Required action:
Will you give the material below again, every line exactly as it is?

**** Given records

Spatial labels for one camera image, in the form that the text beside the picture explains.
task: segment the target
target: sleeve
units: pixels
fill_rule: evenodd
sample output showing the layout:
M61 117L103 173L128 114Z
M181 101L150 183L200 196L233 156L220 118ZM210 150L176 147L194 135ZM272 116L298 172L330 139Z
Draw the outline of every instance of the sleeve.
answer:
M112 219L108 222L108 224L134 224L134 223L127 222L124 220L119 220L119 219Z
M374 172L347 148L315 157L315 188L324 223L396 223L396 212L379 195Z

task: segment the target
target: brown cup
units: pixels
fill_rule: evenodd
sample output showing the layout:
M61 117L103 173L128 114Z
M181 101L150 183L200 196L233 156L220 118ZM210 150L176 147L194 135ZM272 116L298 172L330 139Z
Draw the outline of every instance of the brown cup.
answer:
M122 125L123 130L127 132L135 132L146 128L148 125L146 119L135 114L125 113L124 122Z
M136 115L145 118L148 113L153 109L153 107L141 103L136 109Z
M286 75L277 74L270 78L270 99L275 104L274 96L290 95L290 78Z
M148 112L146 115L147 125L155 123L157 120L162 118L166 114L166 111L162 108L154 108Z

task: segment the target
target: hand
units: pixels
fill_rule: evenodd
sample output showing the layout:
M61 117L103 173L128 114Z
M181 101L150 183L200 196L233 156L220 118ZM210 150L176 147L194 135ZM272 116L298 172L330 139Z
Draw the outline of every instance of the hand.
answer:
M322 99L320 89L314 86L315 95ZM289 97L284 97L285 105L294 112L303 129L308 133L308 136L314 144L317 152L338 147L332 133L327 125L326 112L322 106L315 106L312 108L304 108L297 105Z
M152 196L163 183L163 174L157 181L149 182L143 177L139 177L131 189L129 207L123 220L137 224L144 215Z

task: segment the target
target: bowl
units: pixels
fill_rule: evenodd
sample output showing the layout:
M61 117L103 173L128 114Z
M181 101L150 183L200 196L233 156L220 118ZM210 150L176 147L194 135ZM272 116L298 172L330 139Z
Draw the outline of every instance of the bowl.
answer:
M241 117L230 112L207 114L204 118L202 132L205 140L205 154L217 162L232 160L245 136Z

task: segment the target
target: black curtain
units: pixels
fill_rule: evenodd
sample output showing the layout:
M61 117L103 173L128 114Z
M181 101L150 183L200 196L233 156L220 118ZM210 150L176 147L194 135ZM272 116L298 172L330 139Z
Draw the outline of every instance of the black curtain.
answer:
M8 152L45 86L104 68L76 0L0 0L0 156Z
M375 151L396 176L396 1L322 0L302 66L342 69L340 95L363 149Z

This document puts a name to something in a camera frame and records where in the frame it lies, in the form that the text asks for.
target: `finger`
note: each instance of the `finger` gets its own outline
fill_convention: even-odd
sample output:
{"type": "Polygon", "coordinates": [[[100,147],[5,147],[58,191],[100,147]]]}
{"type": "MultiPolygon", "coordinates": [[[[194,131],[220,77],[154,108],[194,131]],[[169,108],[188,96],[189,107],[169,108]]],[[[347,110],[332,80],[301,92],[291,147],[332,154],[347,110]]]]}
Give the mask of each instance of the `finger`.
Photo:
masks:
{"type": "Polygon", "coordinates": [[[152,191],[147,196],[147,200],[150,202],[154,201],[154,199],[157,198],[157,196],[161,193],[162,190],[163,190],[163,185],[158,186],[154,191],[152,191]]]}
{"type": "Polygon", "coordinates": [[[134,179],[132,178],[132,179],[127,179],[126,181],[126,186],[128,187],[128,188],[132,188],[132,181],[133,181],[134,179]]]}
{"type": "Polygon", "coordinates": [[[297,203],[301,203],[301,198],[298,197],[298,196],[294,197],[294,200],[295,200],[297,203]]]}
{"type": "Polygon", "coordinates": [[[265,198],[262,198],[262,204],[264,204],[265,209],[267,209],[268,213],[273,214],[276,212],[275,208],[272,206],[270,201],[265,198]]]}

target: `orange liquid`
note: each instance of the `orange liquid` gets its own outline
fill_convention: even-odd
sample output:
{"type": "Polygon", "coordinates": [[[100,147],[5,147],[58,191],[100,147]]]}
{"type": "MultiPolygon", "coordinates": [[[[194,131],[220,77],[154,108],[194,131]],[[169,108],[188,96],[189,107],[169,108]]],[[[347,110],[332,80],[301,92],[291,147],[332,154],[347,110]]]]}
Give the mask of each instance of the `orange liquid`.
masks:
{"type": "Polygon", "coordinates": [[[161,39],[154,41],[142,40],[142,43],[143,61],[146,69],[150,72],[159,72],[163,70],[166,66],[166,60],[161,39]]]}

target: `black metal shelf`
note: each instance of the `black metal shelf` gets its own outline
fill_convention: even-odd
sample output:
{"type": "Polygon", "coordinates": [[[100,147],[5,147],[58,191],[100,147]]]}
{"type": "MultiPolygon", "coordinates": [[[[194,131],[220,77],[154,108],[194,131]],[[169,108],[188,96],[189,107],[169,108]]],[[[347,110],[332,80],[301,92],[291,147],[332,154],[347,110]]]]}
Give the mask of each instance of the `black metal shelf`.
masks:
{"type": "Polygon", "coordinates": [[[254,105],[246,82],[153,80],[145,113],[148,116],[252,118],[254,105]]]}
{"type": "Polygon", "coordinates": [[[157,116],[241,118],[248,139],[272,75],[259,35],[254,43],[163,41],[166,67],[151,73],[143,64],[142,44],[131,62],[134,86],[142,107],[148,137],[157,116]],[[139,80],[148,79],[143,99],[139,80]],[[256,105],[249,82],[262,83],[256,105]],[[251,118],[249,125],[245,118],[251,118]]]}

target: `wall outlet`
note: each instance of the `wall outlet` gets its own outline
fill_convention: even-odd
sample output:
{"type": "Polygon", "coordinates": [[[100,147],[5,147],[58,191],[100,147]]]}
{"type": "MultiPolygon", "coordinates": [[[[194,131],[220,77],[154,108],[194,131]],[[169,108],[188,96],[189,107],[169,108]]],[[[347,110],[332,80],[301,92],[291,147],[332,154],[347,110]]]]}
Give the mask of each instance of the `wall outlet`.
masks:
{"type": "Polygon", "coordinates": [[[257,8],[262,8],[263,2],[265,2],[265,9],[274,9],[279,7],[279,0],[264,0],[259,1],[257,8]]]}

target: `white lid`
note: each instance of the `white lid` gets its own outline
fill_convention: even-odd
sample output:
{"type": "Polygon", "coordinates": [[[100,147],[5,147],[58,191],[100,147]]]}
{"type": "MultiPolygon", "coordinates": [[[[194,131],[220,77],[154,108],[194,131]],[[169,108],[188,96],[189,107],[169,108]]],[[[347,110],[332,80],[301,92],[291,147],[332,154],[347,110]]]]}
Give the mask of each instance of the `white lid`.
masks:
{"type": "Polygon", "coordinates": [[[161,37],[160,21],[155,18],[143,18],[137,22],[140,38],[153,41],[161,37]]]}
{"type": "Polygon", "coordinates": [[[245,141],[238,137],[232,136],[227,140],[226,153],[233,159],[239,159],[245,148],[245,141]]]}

********

Reply:
Spatial labels for one camera image, in the form that the text beside the picture explains.
task: segment the target
target: sleeve
units: pixels
fill_rule: evenodd
sample output showing the layout:
M61 117L103 173L128 114Z
M181 101L150 183L200 196L233 156L220 118ZM210 150L176 147L194 135ZM272 116L298 172L330 139Z
Draw the outline of every instance of the sleeve.
answer:
M112 219L108 222L108 224L134 224L134 223L127 222L124 220L119 220L119 219Z
M374 172L347 148L315 157L315 188L324 223L396 223L396 212L379 195Z

task: segment the target
target: brown cup
units: pixels
fill_rule: evenodd
sample output showing the layout:
M61 117L103 173L128 114Z
M181 101L150 183L200 196L233 156L220 118ZM210 150L176 147L194 135ZM272 116L298 172L330 139Z
Draw the outline of every instance of the brown cup.
answer:
M122 125L123 130L127 132L135 132L146 128L148 125L146 119L135 114L125 113L124 122Z
M136 115L145 118L148 113L153 109L153 107L141 103L136 109Z
M286 75L277 74L270 78L270 99L275 104L274 96L290 95L290 78Z
M148 112L146 115L147 125L155 123L157 120L162 118L166 114L166 111L162 108L154 108Z

task: segment the target
target: hand
units: pixels
fill_rule: evenodd
sample output showing the layout:
M61 117L103 173L128 114Z
M181 101L150 183L200 196L233 156L220 118ZM210 150L176 147L194 135ZM272 116L298 172L330 139Z
Draw the outline of every instance of the hand.
answer:
M322 99L320 89L314 86L315 95ZM289 97L284 97L285 105L294 112L303 129L308 133L308 136L314 144L317 152L338 147L332 133L327 125L326 112L322 106L315 106L312 108L304 108L297 105Z
M152 196L163 183L163 174L157 181L149 182L143 177L139 177L131 189L129 207L123 220L137 224L144 215Z

task: segment the target
target: bowl
units: pixels
fill_rule: evenodd
sample output showing the layout:
M61 117L103 173L128 114Z
M181 101L150 183L200 196L233 156L220 118ZM210 150L176 147L194 135ZM272 116L298 172L330 139Z
Draw the outline of every instance of the bowl.
answer:
M241 117L230 112L207 114L204 118L202 132L205 140L205 154L217 162L232 160L245 136Z

task: segment the target
target: black curtain
units: pixels
fill_rule: evenodd
sample output showing the layout:
M61 117L103 173L128 114Z
M181 101L150 183L200 196L233 156L220 118ZM210 150L176 147L194 135ZM272 116L298 172L330 139Z
Draw the outline of every instance of the black curtain.
answer:
M8 152L45 86L104 68L76 0L0 0L0 156Z
M375 151L396 176L396 1L322 0L302 66L342 69L340 95L363 149Z

This document puts a name to something in a camera frame and records where in the frame it lies, in the form that the text asks for.
target: `finger`
note: each instance of the `finger` gets its own outline
fill_convention: even-odd
sample output:
{"type": "Polygon", "coordinates": [[[100,147],[5,147],[58,191],[100,147]]]}
{"type": "MultiPolygon", "coordinates": [[[[194,131],[220,77],[154,108],[194,131]],[[169,108],[188,96],[189,107],[169,108]]],[[[347,110],[332,80],[301,92],[291,147],[332,154],[347,110]]]]}
Give the mask of each instance of the `finger`.
Photo:
masks:
{"type": "Polygon", "coordinates": [[[152,191],[147,196],[147,200],[150,202],[154,201],[154,199],[157,198],[157,196],[161,193],[162,190],[163,190],[163,185],[158,186],[154,191],[152,191]]]}
{"type": "Polygon", "coordinates": [[[134,179],[132,178],[132,179],[127,179],[126,181],[126,186],[128,187],[128,188],[132,188],[132,181],[133,181],[134,179]]]}
{"type": "Polygon", "coordinates": [[[297,203],[301,203],[301,198],[298,197],[298,196],[294,197],[294,200],[295,200],[297,203]]]}
{"type": "Polygon", "coordinates": [[[265,198],[262,198],[262,204],[264,204],[265,209],[267,209],[268,213],[273,214],[276,212],[275,208],[272,206],[270,201],[265,198]]]}

target: `orange liquid`
note: each instance of the `orange liquid` gets its own outline
fill_convention: even-odd
sample output:
{"type": "Polygon", "coordinates": [[[100,147],[5,147],[58,191],[100,147]]]}
{"type": "MultiPolygon", "coordinates": [[[[194,131],[220,77],[154,108],[194,131]],[[169,108],[188,96],[189,107],[169,108]]],[[[347,110],[332,80],[301,92],[291,147],[332,154],[347,110]]]]}
Give the mask of each instance of the `orange liquid`.
masks:
{"type": "Polygon", "coordinates": [[[161,39],[154,41],[142,40],[142,43],[143,61],[146,69],[150,72],[159,72],[163,70],[166,66],[166,60],[161,39]]]}

target: `black metal shelf`
note: each instance of the `black metal shelf` gets its own outline
fill_convention: even-odd
sample output:
{"type": "Polygon", "coordinates": [[[100,147],[5,147],[58,191],[100,147]]]}
{"type": "MultiPolygon", "coordinates": [[[[194,131],[220,77],[154,108],[194,131]],[[169,108],[188,96],[189,107],[169,108]]],[[[347,110],[332,80],[301,92],[291,147],[332,154],[347,110]]]]}
Give the mask of each instance of the `black metal shelf`.
masks:
{"type": "Polygon", "coordinates": [[[254,105],[246,82],[153,80],[145,113],[148,116],[252,118],[254,105]]]}
{"type": "Polygon", "coordinates": [[[157,116],[241,118],[248,139],[272,75],[259,35],[254,43],[163,41],[166,67],[151,73],[143,64],[142,44],[131,62],[134,86],[142,107],[148,137],[157,116]],[[139,80],[148,79],[143,99],[139,80]],[[256,105],[249,82],[262,83],[256,105]],[[251,118],[249,125],[245,118],[251,118]]]}

target: `wall outlet`
note: each instance of the `wall outlet` gets its own outline
fill_convention: even-odd
sample output:
{"type": "Polygon", "coordinates": [[[100,147],[5,147],[58,191],[100,147]]]}
{"type": "MultiPolygon", "coordinates": [[[[194,131],[220,77],[154,108],[194,131]],[[169,108],[188,96],[189,107],[169,108]]],[[[347,110],[332,80],[301,92],[291,147],[332,154],[347,110]]]]}
Give the mask of each instance of the `wall outlet`.
masks:
{"type": "Polygon", "coordinates": [[[257,8],[262,8],[263,2],[265,2],[265,9],[274,9],[279,7],[279,0],[264,0],[259,1],[257,8]]]}

target: `white lid`
note: each instance of the `white lid` gets its own outline
fill_convention: even-odd
sample output:
{"type": "Polygon", "coordinates": [[[100,147],[5,147],[58,191],[100,147]]]}
{"type": "MultiPolygon", "coordinates": [[[[194,131],[220,77],[154,108],[194,131]],[[169,108],[188,96],[189,107],[169,108]]],[[[347,110],[332,80],[301,92],[291,147],[332,154],[347,110]]]]}
Give the mask of each instance of the `white lid`.
masks:
{"type": "Polygon", "coordinates": [[[161,37],[160,21],[155,18],[143,18],[137,22],[140,38],[153,41],[161,37]]]}
{"type": "Polygon", "coordinates": [[[245,141],[238,137],[232,136],[227,140],[226,153],[233,159],[239,159],[245,148],[245,141]]]}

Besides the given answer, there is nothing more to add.